PROBLEM: Pick out the lines in the listing below that contain the word "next" and copy them.

== == ==

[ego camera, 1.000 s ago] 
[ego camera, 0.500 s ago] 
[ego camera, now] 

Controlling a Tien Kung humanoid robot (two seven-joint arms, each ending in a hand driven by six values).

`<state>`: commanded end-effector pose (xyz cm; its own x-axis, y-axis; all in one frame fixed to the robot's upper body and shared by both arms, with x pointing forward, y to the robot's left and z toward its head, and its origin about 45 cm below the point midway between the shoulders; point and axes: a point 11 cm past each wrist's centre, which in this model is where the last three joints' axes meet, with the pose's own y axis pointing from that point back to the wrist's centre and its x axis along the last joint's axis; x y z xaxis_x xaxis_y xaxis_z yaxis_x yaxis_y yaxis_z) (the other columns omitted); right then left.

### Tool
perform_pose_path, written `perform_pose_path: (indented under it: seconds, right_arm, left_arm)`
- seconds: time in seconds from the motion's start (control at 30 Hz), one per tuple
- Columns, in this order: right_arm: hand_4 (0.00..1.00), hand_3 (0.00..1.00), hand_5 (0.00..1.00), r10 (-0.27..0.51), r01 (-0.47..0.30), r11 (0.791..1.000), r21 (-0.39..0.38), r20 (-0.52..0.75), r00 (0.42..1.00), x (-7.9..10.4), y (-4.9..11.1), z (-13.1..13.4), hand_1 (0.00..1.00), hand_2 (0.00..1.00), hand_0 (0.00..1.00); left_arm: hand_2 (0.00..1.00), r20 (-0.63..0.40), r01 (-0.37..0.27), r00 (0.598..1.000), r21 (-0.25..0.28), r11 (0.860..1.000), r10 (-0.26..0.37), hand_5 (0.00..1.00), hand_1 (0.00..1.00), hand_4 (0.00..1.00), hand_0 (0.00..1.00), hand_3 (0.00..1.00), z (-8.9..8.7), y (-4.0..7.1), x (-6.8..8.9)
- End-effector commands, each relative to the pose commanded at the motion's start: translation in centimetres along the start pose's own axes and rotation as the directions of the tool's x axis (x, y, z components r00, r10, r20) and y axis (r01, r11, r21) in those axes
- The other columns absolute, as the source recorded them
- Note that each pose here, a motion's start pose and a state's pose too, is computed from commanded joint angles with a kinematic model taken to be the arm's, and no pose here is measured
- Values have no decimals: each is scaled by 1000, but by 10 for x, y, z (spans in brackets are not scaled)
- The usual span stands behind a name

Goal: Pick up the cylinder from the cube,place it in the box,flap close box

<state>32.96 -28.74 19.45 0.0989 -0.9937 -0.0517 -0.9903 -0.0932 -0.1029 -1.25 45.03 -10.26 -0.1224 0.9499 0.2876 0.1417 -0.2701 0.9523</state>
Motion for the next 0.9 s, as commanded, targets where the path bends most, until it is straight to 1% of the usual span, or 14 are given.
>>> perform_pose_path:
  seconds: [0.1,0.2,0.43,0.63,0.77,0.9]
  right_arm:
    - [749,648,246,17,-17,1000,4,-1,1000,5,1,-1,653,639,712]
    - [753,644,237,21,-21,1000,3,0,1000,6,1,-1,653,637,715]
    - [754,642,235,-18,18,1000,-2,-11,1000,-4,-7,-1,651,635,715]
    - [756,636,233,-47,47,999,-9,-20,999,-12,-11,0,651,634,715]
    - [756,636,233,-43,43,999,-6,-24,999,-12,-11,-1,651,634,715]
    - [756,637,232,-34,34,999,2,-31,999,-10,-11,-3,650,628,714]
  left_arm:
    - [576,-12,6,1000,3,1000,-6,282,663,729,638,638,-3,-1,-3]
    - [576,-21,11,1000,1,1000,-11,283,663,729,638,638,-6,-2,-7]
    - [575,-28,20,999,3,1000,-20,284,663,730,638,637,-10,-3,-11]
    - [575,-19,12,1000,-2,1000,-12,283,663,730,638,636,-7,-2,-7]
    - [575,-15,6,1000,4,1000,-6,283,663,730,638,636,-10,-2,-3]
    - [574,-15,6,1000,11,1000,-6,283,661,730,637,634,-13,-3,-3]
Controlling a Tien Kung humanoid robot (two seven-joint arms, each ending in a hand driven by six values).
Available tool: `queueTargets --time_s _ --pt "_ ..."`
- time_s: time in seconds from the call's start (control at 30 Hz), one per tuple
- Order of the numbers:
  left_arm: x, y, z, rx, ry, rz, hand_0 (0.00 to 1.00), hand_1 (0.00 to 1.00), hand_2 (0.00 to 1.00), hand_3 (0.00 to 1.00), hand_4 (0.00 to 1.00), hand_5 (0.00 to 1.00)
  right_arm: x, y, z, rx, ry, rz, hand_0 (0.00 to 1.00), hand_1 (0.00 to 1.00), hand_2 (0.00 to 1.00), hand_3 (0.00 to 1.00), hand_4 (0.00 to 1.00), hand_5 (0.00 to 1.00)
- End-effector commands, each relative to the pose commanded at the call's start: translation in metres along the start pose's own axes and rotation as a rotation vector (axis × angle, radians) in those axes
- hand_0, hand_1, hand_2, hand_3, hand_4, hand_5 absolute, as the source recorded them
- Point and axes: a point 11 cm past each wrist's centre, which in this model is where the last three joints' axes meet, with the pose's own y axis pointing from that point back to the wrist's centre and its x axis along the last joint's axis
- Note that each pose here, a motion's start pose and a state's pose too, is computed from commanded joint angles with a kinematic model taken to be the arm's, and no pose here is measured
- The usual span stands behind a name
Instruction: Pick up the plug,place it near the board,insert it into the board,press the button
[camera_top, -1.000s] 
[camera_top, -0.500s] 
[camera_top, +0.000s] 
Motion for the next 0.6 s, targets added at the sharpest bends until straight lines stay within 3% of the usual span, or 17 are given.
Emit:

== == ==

SOLUTION TO THIS EXERCISE:
Motion for the next 0.9 s, as commanded, targets where the path bends most, until it is straight to 1% of the usual span, or 14 are given.
Motion for the next 0.6 s, targets added at the sharpest bends until straight lines stay within 3% of the usual span, or 17 are given.

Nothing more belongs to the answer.